:: GOAL OF THE EXERCISE ::
Reproduce exactly the run of lines that begins with the one containing "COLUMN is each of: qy" and ends with the last line of the records, omitting pictures.

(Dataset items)

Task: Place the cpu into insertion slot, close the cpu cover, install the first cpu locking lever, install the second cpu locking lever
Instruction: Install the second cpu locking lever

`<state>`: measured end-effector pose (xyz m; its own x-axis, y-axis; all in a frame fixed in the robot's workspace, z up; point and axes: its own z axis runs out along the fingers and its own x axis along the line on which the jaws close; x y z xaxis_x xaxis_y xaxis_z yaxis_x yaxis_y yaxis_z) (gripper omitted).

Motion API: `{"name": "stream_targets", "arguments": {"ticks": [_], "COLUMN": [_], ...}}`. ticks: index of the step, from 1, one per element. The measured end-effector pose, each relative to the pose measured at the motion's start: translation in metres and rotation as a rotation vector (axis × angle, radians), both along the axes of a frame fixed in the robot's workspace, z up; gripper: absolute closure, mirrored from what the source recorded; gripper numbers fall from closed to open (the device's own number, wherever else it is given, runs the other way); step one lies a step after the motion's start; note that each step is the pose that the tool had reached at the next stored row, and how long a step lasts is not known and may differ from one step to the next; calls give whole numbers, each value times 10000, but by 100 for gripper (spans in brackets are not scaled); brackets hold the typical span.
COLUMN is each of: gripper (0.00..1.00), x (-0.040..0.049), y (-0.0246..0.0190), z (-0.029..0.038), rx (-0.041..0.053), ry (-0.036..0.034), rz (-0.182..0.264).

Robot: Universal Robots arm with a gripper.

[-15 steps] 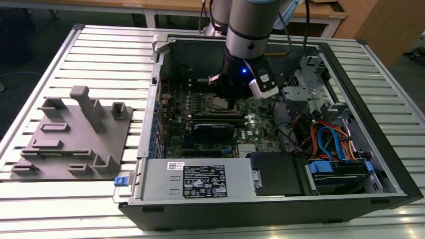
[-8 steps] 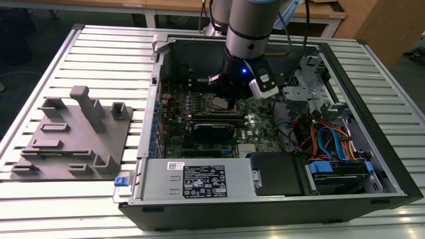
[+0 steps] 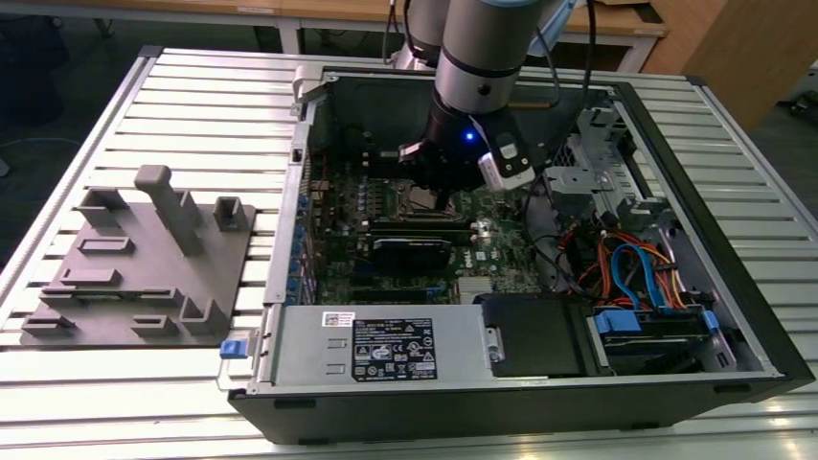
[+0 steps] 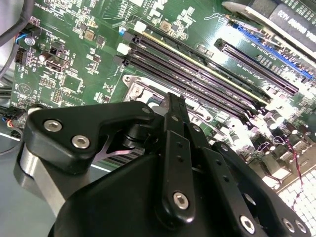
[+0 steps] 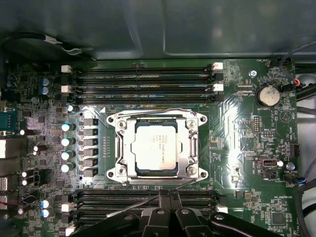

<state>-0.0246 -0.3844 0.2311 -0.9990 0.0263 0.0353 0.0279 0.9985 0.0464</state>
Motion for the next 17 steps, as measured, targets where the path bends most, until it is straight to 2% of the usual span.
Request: {"name": "stream_targets", "arguments": {"ticks": [2, 13, 14, 15, 17], "gripper": [90, 90, 90, 90, 90], "x": [0, 1, 5, 11, 24], "y": [0, 0, 0, 1, 0], "z": [-1, -1, -2, -3, -2], "rx": [1, 0, 4, 5, 4], "ry": [34, 59, 114, 215, 478], "rz": [1, 2, 3, 2, 1]}}
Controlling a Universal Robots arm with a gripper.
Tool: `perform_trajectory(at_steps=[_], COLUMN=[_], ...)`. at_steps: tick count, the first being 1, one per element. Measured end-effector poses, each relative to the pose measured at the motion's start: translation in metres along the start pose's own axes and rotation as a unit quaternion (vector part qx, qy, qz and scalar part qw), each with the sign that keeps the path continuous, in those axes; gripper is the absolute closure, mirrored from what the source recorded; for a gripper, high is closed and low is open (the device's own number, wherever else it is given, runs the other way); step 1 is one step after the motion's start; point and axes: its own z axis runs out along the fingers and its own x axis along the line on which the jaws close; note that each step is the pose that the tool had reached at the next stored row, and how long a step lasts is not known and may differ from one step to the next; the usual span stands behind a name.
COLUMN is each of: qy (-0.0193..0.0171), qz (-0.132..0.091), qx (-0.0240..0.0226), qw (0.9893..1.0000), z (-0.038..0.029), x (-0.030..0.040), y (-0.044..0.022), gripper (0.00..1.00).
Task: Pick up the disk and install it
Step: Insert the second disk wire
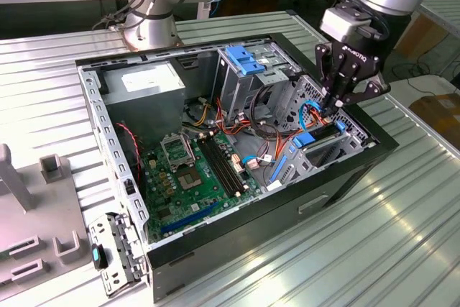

:: RESPONSE FOR THIS EXERCISE ::
COLUMN is each of: qy (-0.0193..0.0171), qz (-0.132..0.091), qx (-0.0240..0.0226), qw (0.9893..1.0000), z (-0.038..0.029), x (-0.030..0.040), y (-0.044..0.022), gripper (0.00..1.00).
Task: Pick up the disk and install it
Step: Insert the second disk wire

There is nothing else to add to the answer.